L-brace: Aussie for just straight up lateral (L) support without providing any torsional restraint to the beam. Usually this is how own would conservatively treat a steel joist tying in.
P-brace: Aussie for a full fixity brace (lateral + torsion) that only does a partial (P) job of being a full fixity brace. An example would be a top side purlin moment connected to the beam supported to it
without a stiffener pair on the beam. In reality, all open webbed steel joist connections are somewhat a version of this.
RFreund said:
It seems like everyone has agreed that it should be defined as the length between "columns"
Oh no, not at all. Me, Yura (read that attached paper), and most AISC practitioners see it that way. The Aussie code seems not to and treats the effective buckling length as the length between L-braces. This was the initial source of contention. At this point, we've established that the AISC and AS4100 methods are practiced quite differently. My current bones of contention are these:
1) I don't understand the underlying theory that justifies AS4100 treating the unbraced LTB length as something much shorter than it obviously is in the real world (distance between points of twist restraint) and;
2) The AS4100 method seems to operate on a single, unrestrained LTB buckling mode rather tackling the multiple, possible modes in a hierarchical fashion as we do with AISC. Again, this is a theoretcial understanding issue for me.
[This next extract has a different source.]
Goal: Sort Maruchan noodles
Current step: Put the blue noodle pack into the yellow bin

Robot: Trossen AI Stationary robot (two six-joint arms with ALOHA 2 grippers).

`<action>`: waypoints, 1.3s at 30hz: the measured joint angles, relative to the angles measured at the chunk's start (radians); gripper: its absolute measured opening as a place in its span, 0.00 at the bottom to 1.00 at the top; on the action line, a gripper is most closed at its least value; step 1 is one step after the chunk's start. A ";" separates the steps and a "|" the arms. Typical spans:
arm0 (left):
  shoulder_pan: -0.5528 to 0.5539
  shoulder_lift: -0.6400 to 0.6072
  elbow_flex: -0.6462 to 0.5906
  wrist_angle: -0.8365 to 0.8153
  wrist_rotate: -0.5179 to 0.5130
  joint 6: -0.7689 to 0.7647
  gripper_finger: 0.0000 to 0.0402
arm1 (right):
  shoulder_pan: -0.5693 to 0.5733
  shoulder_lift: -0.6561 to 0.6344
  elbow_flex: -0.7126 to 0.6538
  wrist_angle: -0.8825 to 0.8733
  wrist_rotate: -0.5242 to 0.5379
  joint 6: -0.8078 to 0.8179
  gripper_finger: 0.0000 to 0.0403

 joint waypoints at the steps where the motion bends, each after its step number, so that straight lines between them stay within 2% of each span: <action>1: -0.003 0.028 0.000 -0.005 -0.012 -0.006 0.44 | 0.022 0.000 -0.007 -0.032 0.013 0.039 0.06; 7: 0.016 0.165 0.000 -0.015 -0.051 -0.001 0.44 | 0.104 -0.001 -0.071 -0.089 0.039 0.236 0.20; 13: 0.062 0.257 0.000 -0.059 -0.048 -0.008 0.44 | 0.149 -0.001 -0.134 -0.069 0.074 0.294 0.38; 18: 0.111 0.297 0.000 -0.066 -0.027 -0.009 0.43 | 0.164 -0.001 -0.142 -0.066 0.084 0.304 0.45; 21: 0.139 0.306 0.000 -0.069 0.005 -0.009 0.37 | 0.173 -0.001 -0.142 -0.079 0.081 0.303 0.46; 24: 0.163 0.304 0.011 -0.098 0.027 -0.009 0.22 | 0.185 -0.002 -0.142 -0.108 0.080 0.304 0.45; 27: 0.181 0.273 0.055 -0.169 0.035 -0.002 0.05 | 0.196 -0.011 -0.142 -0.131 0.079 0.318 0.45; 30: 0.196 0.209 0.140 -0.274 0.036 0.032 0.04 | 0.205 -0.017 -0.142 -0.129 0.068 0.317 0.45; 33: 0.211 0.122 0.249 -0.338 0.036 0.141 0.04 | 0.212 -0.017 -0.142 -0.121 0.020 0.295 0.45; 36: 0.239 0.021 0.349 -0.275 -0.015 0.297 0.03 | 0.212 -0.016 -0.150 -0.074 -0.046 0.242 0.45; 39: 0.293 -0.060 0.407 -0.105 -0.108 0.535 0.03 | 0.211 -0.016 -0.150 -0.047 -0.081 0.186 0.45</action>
I just don't undertand how AS4100 works the magic that it seems to. I want a look at the wizard behind the curtain.
RFreund said:
Then it seems we discovered there is some benefit to having the top of the beam braced against lateral translation even when checking the end (negative) moments. This benefit is or is not codified?
I wouldn't say that it was
discovered here. I've been mentioning the constrained axis buckling check since the very beginning and extolling its virtues in improving capacity. This is the effect that you've described. As for codification:
1) The base method in the AISC SCM does not account for this.
2) The are AISC documents, such as the Seismic Design Manual, that do provide guidance for constrained axis LTB checking.
3) Frankly, it's hard to say if AS4100 explicitly checks constrained axis buckling or not as nobody seems to really be able to explain how AS4100 actually works. Certainly, the
outcomes are much closer to #2 above than they are to #1. And that makes me suspect that, one way or another, AS4100 is dealing with constrained axis buckling.